Handful of “highly toxic” Wikipedia editors cause 9% of abuse on the site | Ars Technica

Reporting on a very interesting study (linked from the article) on aggressive comments on Wikipedia pages, revealing that less than half of all personal attacks on the site are from anonymous users. Although it is true (as conventional wisdom suggests) that anonymous comments are six times more likely to be attacks than those from identified users, over half the attacks came from logged in users. In fact, 30% came from registered users that had made over 100 contributions to the site, and 9% came from just 34 vocal and aggressive users.

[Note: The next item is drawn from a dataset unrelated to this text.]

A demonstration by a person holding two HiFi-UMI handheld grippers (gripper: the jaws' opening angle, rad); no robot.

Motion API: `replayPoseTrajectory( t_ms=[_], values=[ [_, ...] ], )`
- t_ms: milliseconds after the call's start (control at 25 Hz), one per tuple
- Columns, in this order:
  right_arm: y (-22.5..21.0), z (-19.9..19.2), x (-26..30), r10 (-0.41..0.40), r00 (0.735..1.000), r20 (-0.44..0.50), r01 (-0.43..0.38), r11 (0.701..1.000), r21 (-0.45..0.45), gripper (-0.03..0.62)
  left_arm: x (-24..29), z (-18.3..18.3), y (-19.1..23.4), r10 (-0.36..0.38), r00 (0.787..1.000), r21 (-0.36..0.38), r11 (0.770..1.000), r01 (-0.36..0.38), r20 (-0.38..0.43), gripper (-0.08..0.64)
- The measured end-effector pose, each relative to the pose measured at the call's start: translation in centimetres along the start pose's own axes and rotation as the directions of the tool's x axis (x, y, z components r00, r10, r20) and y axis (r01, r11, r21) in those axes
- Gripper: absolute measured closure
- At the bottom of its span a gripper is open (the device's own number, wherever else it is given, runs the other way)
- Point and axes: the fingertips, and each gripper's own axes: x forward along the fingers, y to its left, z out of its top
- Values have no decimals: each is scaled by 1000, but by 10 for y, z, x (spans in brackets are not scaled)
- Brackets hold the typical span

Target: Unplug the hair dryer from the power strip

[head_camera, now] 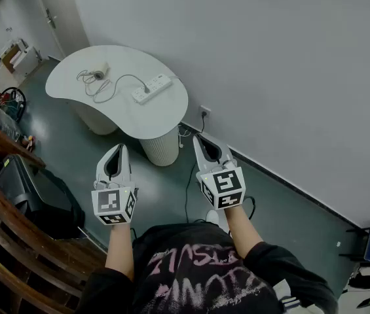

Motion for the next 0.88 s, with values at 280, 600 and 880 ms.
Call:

Wikipedia is about collections of people inhabiting a shared virtual space, bound together by nothing much other than shared interests - what Terry Anderson and I describe as sets, as opposed to networks or groups. Unlike in a social network, it is the subject and not the people that attract, although this varies a little from page to page: some pages are collaboratively edited by identifiable groups, a few drive/are driven by social ties, and there are some people that just like editing Wikipedia in general. It's a complex social site with many layers, motives, and sub-communities, so there are lots of patterns at play here, but the set is the dominant social form. Wikipedia's highly structured processes play some of the role of conventional group rules and structures to bring some order to that, especially to guide people towards consistent and reliable outcomes, but the neworked social ties or commitments to anything group-like are generally very weak, whether or not people are identifiable. Although reasons for engaging with Wikipedia are diverse and multi-faceted, common sense suggests that a majority of those that edit pages - especially those that contribute a lot - probably feel quite strongly about their topics. A combination of strong feelings and weak social ties is a bit of a recipe for anger, in the event of disagreements about the content of the pages. It would be interesting as a follow up to this study to see whether there is correlation between amount of editing of a page and a tendency to attack. I'm guessing there might be. Of course, there will be many other factors to consider: the study reveals that attacks are highly clustered, for instance. An attacking comment is 22 times more likely to occur near another attacking comment.

The study was performed as a benchmark to test the reliability of an algorithm to detect attacks, and to suggest ways it might be improved. The model used turned out to be pretty good, though I hope that it won't lead to a tool that automatically takes action without human intervention: like many analytics tools, this kind of system is useful when used to informate, not to automate.

The methodology used is interesting in itself. The researchers employed Crowdflower to outsource coding of Wikipedia comments to 4,000 workers, allowing each of 100,000 comments included in the study to be annotated by 10 different people. The coding is therefore likely to be very reliable. As the article notes, Wikipedia makes all talk-page comments from 2004-2015 available via Figshare, so anyone could perform analyses to extend this, test it, or seek other patterns.


  • Daryl Campbell February 15, 2017 - 12:57pm

    Hi Dr. Dron,

    Interesting topic. Your comment about having reserve if this was automated reminds me of Linus Torvald's concerns when his lieutenants wanted to use automated code merges. He resisted for a while and then wrote Git. It's become common place to just trust code merges now with high degree of confidence. 

    What concerns you with an automated system for detecting and responding to attacks when there are known patterns? Assume of course that there these changes still hit the Wiki history and there is some way to appeal. (I'm not enticing you to write this tool though ;-) )


  • Jon Dron February 15, 2017 - 1:54pm

    Machines might be very good at *identifying* problems, and that's great, but humans are needed to react to and deal with them: there are infinite possible ways to do that, and there are always vastly many opportunities to heal rifts, and make things positive again. It's about humans socializing with humans and the smartest AI in the world does not yet (and likely never will) know what it is like to be a human, so will not be able to respond creatively or appropriately to that unique social context.